Gazette 8


Le temps-presse & les écrits lestes

Chronique

1er jour
Un lieu – un milieu
Le temps des retrouvailles, l’équipe se met au travail. Fureter, humer l’air, le paysage, se balader, discuter, palper le papier ou un arbre, se plonger en un livre. Telle une ruche sans reine, l’espace commun s’emplit de bourdonnements et de curieuses danses. Il devient lieu de tous les échanges, nectars & pollens, lettres, poème qu’il soient personnel ou collecte, récits ou bout de livres de nos ancêtres. Vient le moment du choix du papier, comme on choisit un navire, qui transportera l’alléchant amas graphique littéraire.


2e jour
L’aurore des mots
À l’aube, une plaine d’ouate parsemée de dodus pompons vert pinède. Sur le pont une douce frénésie point comme soleil à l’horizon, ocre-magenta-vermillon. Chacun s’active à une tache connue de lui seul.

Le soleil au mitan, voici venu le temps du point. La réunion d’équipage fait le tour des glanages. Il reste quatre jours. Tour de table des articles, des envies.

L’air est chaud, la rumeur des vendanges ne dévie pas le cap, le navire vogue en mer calme, poussé d’une légère brise.


3e jour
Est-ce un voyage ?
Le confinement du voyage soude l’équipée sauvage. Ici un atelier de gravure, en bas les orfèvres débutent leurs assemblages de caractères mobiles en d’énigmatiques ouvrages.

Pour seul avitaillement, textes et illustrations. Nourriture de l’âme, nutriment de l’action. Chaque pérégrination se trouve assemblée en un voyage commun. Le navire toute voile dehors prend l’allure d’une frégate, tranche les flots, l’étrave agite en son sillage de bouillonnantes écumes.


4e jour
Du cœur, à l’ouvrage
Jour et nuit une équipe au travail. Pressage, sérigraphie, composition typographique. Une agitation silencieuse, à la patience gouailleuse. Sur les visages radieux, la fatigue n’imprime pas ses rides.

Que pousse cette équipée à donner corps et âmes au bénévole labeur1 ?

Lorsque les ouvriers […] se réunissent, […] fumer, boire, manger, ne sont plus là à titre de moyen de faire le lien, ni comme moyen de liaison. L’association, la réunion, la conversation […] leur suffisent. La fraternité des hommes n’est pas un vain mot, mais une vérité pour eux. Et la noblesse de l’humanité nous illumine depuis ces figures durcies par le travail.

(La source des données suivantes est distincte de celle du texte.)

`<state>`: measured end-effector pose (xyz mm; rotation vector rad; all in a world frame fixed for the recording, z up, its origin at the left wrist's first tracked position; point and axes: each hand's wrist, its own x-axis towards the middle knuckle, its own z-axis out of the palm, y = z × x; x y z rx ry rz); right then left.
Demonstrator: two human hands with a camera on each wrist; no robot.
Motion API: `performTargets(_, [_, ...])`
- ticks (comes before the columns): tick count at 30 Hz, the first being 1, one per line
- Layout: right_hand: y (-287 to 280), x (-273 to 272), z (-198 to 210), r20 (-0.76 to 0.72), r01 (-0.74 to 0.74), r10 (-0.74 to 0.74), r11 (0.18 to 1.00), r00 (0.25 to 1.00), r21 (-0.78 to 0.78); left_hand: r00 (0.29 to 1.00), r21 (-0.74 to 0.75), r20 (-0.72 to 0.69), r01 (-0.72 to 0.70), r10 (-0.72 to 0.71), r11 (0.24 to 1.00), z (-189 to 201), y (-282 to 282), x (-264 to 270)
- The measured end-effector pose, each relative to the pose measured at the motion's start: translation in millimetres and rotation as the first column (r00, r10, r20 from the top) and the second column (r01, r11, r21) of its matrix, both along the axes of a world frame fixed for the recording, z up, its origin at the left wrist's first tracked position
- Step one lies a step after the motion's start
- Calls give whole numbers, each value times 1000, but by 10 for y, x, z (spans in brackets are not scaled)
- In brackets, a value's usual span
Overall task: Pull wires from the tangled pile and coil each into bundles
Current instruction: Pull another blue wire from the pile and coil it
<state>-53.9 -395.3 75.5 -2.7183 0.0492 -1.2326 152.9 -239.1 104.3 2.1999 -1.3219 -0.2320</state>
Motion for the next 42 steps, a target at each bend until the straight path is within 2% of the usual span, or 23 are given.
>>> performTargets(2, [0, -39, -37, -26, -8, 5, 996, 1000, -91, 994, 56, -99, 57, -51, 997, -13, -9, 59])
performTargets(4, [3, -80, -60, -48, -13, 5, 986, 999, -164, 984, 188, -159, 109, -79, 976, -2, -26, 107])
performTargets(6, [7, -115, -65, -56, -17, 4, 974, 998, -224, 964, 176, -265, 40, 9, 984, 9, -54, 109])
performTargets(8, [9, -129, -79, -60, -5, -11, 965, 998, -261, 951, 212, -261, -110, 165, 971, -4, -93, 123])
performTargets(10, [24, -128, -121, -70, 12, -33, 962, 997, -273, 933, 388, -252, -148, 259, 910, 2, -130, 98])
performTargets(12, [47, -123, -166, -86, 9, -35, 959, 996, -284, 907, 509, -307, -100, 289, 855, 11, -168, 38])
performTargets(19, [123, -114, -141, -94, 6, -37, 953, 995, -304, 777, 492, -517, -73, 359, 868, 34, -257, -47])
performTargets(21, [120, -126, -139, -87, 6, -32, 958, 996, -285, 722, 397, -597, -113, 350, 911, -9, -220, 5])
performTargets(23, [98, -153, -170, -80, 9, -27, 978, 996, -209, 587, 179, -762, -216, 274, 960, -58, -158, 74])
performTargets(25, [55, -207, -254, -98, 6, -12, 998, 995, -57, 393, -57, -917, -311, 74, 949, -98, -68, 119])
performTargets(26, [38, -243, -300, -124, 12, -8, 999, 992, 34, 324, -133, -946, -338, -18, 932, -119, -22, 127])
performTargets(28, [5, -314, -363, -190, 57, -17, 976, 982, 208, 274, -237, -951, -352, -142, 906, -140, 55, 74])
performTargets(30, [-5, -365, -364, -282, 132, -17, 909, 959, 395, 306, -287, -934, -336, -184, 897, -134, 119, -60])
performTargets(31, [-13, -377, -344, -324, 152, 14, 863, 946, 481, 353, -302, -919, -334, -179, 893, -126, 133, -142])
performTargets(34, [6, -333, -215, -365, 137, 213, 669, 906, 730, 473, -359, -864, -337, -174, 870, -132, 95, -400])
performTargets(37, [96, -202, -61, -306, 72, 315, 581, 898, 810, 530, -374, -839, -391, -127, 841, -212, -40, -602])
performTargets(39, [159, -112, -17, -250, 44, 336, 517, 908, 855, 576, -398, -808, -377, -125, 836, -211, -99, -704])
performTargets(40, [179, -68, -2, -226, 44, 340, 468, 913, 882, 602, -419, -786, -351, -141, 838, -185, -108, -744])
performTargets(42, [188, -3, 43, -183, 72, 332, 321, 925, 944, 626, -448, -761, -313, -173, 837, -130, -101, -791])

Premier passage en presse.
En avant ! trois cents passes. Ce paysage, fibre-végétale-tissage, est patiné de signes sages. La coque de papier file à toute allure.


5e jour
Un huit clos, ouvert sur le monde
Dehors les feuilles d’automne se couvrent de messages. Ici, nuit et jour, les presses parent les pages d’un palimpseste2 sauvage.

L’atelier ouvert sur la place du village, accueille sans crier garde de drôles de badauds.

« C’est admirable ce que vous faites là.
– quelle patience !
– je ne savais pas qu’il y avait une presse dans le village…
– mais vous faites quoi là ?
– une gazette, la gazette n° 8
– comme ça gratuitement ?
– Dites, est-ce que nous en aurons une au village ?
– Vous êtes de la poésie à l’état pur… »

Quelques-uns s’improvisent guides du musée vivant. D’autres, peu distraits par le quidam, alternent regards bonhommes et dévotion ultime à l’ouvrage. Ce soir c’est la maquette finale


6e jour
Terre, ah terre !
Sous les yeux, les visages laissent apparaître, à l’envers, de jolies petites parenthèses grasses. Les corps défient le rythme circadien en un balancement précis, attelés à la réalisation de l’œuvre commune ; ils communiquent en sentences goguenardes ; dispensent des signes magnanimes.

La cloche martelée de sept coups trouble le calme vespéral de sa rituelle mélodie. De l’atelier frénétique se répand – sur tout le village – une allègre rumeur.
Les premières Gazettes sortent du creuset alchimique.

Les chants polyphoniques parfument le clocher de tapisseries joviales. Le rhum, l’eau-de-vie et le vin portent un toast à la terre promise.

Seule l’aube, sublime parviendra à endormir le typographique sabbat.